14 janvier > Roman Nouvelle-Zélande

Tenaces sont ces juvéniles sensations imprimées dans le corps, ce corps qui a vieilli depuis. Les Forrest d’Emily Perkins s’ouvre sur une scène de cinéma familial et amateur : le père filme une séquence rigolote avec une boîte qui se déplace - ses enfants sont censés marcher à quatre pattes sous la carapace de carton. L’herbe chatouille la joue, le sol égratigne les genoux… Dorothy surnommée Dot sort de la boîte, fait tomber Daniel qui se relève et s’échappe. Complicité de gosses se coursant sous l’azur de l’insouciance. Magie de l’écriture - ce qui, au cinéma, forcerait le réalisateur à choisir entre passé et présent, mémoire et actualité, nous est donné à vivre grâce aux mots de l’auteure néo-zélandaise de manière à la fois directe et elliptique. Au début de son roman, Dot a 10 ans, sa sœur Evelyn 11, la petite dernière Ruth 5, les garçons Michael et Daniel, 14, 13. A la fin du roman, c’est une vie qui a passé. Les Forrest, c’est la saga d’un clan un peu bohème et complètement fauché. Frank, le père, est le vilain petit canard d’une famille bourgeoise américaine sur le déclin, il ambitionne d’être comédien mais est contraint de quitter New York pour la Nouvelle-Zélande ; Lee est la mère sacrificielle et l’épouse groupie. La Grosse Pomme branchée est loin. Dorothy et sa fratrie n’auront connu au fond que ces provinciales antipodes, ils grandissent entre bourgade et nature et sont ballottés au gré des déménagements de parents poursuivis par les huissiers. Daniel est en vérité le meilleur ami de Michael, il est en permanence fourré chez eux, c’est comme un frère, quasi. Quand arrive l’adolescence il sort avec "Eve".

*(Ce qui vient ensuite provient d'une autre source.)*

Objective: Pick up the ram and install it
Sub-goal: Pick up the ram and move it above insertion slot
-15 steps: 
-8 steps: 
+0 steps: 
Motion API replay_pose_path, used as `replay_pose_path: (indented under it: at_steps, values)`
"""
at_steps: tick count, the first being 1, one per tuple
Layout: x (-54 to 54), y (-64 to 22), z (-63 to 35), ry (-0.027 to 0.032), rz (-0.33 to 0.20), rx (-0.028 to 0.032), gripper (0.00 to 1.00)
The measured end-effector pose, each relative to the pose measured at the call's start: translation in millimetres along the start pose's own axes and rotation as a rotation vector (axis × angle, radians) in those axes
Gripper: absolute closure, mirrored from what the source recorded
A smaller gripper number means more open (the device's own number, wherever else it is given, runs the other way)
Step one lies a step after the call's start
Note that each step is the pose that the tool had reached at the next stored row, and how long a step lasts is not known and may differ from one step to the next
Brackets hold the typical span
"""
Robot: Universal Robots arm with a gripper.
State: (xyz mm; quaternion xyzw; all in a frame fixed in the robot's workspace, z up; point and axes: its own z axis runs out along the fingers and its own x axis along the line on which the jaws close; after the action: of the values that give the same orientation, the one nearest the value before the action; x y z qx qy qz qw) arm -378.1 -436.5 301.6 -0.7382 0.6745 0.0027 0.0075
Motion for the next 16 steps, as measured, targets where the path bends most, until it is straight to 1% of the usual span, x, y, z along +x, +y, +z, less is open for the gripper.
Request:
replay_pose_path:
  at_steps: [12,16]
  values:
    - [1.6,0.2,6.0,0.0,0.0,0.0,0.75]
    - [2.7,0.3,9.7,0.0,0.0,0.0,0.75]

A la surface d’une tasse de thé trop infusé miroite une imperceptible pellicule irisée ; une haleine, un bras, une main laissent un vestige de chaleur. Par ces microdétails observés ou sentis, nous voilà entré dans l’intimité des personnages, on les suit de l’intérieur, ils vieillissent. Mais comme eux, on ne le voit pas. Au fil des pages, de nouveaux noms apparaissent, les enfants de ceux qui furent enfants. Comme un leitmotiv, les cartes postales de Daniel qui court le monde ponctuent les différents âges de la vie, rouvrent les plaies d’un grand amour perdu - celui d’Evelyn qui, entre sexe sans lendemain et bouteille facile, n’a pu oublier, ou celui de Dorothy qui, à l’insu de sa sœur, partageait ce séduisant faux frère avec elle. S. J. R.